Records to process:
========
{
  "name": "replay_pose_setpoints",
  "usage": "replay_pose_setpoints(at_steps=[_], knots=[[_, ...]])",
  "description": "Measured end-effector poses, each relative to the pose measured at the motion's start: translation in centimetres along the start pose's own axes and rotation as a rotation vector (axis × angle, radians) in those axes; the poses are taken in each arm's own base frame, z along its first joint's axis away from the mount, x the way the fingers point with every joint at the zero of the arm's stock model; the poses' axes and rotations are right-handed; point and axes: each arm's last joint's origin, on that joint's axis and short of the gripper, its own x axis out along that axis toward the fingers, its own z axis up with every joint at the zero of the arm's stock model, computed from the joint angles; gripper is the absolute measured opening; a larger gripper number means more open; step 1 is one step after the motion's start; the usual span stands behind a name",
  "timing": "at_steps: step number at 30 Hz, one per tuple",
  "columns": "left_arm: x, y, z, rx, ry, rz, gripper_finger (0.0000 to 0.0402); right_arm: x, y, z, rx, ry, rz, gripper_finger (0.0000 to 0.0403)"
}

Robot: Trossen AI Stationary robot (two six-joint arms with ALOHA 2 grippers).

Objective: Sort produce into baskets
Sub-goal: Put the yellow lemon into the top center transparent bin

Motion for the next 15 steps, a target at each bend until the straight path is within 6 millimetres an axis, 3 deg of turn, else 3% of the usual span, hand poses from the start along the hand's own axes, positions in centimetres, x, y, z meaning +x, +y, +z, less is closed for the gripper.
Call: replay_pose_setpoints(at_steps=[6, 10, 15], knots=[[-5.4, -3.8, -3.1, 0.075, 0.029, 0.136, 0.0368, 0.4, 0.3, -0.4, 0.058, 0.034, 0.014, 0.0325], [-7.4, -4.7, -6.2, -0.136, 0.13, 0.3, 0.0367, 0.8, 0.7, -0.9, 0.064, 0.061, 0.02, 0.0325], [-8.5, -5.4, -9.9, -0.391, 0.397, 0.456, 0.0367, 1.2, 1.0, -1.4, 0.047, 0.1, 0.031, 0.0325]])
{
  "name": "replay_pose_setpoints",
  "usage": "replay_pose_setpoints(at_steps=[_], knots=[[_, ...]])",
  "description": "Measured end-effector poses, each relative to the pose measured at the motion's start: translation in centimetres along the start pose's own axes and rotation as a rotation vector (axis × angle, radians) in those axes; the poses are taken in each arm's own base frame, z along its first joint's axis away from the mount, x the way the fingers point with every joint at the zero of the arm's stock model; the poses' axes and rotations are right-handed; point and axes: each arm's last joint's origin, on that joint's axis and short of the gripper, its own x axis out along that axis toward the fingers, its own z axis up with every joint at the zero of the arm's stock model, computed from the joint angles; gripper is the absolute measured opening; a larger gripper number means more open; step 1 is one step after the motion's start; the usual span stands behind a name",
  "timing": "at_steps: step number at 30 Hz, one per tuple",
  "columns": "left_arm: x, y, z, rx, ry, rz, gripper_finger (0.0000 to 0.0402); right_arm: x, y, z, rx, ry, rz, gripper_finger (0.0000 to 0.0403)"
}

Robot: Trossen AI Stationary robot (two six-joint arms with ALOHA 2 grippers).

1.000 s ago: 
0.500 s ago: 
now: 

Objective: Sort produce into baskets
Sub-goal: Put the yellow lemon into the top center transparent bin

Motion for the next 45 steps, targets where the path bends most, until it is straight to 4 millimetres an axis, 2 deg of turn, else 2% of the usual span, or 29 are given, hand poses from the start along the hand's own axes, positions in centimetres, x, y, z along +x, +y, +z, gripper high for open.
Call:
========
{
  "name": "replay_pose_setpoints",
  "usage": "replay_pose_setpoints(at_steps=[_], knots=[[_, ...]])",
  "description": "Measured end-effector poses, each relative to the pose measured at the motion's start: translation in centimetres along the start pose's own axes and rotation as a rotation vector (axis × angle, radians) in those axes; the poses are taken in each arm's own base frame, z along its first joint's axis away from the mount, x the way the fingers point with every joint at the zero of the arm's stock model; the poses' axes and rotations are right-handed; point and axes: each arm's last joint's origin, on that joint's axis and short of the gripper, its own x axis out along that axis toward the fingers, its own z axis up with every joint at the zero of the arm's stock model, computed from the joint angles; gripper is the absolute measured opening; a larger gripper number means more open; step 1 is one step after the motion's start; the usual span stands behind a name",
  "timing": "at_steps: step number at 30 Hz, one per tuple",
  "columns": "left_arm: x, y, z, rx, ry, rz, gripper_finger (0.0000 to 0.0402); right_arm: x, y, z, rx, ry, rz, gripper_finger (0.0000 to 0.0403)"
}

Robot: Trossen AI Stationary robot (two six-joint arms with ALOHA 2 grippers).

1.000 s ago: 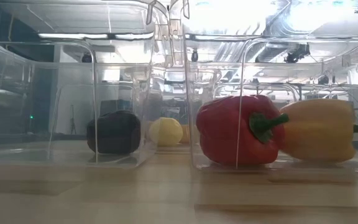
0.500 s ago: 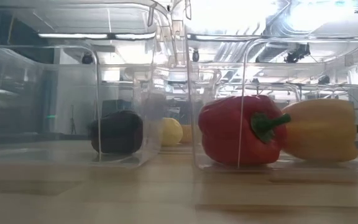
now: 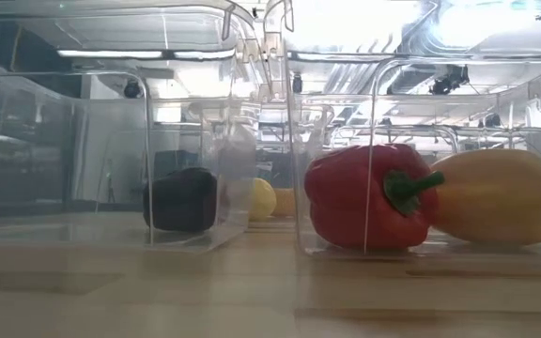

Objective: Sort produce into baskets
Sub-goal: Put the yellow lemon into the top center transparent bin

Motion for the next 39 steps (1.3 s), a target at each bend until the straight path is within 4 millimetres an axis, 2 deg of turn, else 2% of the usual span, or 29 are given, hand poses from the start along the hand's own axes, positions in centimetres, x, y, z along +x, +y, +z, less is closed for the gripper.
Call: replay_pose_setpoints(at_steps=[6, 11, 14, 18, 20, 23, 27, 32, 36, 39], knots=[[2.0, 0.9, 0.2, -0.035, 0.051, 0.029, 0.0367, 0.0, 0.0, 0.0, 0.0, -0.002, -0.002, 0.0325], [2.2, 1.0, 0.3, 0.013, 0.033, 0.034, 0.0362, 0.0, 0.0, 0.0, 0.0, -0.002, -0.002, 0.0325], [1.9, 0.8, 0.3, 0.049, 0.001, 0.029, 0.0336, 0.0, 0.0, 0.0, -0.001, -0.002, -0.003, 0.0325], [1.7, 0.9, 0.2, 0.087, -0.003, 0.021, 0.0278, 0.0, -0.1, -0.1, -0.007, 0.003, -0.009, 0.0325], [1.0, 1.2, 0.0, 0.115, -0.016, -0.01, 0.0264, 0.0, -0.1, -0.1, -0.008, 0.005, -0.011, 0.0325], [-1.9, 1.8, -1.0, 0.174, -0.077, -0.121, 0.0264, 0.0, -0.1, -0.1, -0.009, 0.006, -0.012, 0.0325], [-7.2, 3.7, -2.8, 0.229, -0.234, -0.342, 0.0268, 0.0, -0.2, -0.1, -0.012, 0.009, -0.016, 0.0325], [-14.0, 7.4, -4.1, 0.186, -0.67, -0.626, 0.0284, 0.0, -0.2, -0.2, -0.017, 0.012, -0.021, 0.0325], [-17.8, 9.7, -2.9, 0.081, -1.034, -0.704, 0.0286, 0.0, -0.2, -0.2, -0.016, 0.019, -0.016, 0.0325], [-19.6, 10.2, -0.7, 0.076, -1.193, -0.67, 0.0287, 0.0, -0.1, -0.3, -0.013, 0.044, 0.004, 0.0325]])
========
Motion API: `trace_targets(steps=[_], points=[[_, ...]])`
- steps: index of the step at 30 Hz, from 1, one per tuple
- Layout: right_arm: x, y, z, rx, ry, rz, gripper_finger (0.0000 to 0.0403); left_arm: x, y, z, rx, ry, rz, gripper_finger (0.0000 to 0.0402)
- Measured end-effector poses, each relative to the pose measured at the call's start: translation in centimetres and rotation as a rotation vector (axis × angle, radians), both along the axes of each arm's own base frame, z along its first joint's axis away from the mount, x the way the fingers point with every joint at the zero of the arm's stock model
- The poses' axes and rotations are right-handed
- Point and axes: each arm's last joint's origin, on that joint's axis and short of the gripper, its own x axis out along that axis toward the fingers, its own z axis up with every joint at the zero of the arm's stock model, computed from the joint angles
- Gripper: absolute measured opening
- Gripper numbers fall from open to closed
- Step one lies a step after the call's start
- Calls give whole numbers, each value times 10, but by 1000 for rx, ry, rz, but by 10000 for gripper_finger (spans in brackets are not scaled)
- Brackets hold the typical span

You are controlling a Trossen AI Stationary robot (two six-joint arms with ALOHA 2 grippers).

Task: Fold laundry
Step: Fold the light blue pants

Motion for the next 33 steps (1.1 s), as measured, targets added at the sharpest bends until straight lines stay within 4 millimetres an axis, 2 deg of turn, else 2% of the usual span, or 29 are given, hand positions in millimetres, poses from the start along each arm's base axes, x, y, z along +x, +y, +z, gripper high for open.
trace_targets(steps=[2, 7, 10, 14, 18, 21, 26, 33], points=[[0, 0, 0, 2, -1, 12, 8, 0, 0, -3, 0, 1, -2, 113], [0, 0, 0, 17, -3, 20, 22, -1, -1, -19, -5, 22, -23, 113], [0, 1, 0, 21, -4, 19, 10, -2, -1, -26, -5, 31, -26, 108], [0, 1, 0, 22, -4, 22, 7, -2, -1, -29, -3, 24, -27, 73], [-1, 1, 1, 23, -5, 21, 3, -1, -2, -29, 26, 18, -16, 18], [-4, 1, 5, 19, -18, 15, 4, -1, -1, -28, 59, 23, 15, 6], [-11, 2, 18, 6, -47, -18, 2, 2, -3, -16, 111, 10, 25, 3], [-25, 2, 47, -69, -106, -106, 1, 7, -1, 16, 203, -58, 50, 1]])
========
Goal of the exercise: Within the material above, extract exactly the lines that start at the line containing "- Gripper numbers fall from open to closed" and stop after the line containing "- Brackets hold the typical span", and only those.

Solved problem:
- Gripper numbers fall from open to closed
- Step one lies a step after the call's start
- Calls give whole numbers, each value times 10, but by 1000 for rx, ry, rz, but by 10000 for gripper_finger (spans in brackets are not scaled)
- Brackets hold the typical span

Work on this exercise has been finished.